ABOUT THIS EXERCISE »
Scan the records for lines holding "document". Say how many there are and give nothing else.

[Records drawn from a dataset]
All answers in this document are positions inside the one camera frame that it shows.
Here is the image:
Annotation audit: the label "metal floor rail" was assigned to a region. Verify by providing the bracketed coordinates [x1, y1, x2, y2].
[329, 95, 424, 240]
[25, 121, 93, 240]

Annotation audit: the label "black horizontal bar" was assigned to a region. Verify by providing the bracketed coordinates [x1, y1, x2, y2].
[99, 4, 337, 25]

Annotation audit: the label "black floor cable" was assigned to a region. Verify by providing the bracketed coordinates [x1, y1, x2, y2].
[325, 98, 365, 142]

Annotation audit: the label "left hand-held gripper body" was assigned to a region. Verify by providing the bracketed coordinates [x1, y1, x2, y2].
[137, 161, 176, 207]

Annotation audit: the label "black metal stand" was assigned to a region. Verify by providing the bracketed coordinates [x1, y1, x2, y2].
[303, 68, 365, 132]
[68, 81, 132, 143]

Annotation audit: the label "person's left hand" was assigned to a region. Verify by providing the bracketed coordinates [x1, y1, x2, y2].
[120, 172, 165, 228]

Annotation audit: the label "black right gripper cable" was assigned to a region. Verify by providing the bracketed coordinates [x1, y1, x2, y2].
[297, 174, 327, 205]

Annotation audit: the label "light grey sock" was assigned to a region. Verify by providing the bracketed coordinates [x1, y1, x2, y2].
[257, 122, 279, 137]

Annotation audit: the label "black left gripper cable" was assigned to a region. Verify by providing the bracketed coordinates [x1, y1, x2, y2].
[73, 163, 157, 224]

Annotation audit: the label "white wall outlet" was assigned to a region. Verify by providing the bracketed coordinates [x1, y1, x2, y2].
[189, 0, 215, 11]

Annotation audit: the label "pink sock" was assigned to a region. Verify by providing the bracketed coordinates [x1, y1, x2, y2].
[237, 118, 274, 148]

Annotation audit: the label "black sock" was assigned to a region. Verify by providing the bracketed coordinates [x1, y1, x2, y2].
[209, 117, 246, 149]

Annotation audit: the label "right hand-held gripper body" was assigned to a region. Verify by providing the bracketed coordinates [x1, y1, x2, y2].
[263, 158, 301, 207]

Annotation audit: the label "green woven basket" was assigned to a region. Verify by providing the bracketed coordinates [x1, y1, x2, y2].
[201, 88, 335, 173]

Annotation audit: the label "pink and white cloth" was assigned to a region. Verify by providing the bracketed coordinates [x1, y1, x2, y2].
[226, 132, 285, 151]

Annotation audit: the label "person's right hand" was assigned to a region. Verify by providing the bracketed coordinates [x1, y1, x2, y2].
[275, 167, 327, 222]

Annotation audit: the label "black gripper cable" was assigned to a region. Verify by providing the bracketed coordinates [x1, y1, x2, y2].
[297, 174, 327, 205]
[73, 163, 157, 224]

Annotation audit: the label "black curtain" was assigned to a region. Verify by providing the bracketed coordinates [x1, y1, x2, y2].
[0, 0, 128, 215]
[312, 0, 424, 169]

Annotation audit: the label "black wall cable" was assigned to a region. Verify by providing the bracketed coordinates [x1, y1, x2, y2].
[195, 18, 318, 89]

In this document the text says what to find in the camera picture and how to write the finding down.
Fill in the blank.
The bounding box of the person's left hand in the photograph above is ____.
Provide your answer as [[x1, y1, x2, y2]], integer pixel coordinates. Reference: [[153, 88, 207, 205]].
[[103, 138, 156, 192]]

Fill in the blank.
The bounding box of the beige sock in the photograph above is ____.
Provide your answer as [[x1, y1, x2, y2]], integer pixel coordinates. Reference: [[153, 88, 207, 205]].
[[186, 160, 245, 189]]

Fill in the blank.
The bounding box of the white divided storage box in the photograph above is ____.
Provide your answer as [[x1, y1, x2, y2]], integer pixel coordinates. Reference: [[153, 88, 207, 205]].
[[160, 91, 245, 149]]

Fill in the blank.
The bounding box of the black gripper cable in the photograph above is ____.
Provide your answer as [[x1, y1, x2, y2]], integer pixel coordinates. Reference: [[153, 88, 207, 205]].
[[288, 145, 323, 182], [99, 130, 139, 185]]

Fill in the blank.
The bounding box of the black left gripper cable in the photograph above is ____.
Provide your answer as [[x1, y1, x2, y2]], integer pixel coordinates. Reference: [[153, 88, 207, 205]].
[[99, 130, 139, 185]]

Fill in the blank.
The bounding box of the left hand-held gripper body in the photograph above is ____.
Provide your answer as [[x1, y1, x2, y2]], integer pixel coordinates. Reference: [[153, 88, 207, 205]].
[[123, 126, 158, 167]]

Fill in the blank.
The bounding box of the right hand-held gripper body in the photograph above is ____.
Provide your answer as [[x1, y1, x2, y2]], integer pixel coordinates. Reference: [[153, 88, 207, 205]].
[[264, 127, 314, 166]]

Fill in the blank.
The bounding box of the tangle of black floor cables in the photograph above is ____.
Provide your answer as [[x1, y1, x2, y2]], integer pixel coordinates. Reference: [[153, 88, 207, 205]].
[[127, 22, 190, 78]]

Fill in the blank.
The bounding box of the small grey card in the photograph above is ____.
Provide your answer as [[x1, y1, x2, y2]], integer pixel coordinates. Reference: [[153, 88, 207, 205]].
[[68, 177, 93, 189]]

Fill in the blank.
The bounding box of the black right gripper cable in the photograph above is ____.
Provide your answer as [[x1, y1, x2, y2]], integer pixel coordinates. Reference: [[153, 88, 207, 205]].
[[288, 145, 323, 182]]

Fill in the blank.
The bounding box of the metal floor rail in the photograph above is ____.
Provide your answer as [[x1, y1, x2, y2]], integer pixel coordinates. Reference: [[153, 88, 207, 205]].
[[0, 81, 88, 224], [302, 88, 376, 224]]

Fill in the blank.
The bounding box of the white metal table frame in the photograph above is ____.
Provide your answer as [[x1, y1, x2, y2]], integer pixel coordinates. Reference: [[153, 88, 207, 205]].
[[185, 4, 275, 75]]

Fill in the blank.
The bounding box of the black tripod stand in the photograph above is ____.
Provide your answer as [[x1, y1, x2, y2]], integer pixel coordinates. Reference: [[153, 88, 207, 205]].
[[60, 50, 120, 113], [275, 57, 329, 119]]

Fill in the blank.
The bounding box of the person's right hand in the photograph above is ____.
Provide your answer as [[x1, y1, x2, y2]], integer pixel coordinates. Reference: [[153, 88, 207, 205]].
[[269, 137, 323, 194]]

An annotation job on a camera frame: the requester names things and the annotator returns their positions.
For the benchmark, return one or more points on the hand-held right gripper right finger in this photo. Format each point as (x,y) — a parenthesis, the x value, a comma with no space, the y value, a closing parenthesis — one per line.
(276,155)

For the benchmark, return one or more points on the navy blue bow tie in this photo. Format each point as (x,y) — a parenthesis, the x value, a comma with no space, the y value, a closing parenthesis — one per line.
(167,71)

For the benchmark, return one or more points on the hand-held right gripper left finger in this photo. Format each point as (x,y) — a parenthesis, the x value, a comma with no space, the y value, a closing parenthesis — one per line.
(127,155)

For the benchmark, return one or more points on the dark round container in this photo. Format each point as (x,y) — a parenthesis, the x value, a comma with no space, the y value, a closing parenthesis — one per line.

ANSWER BOX »
2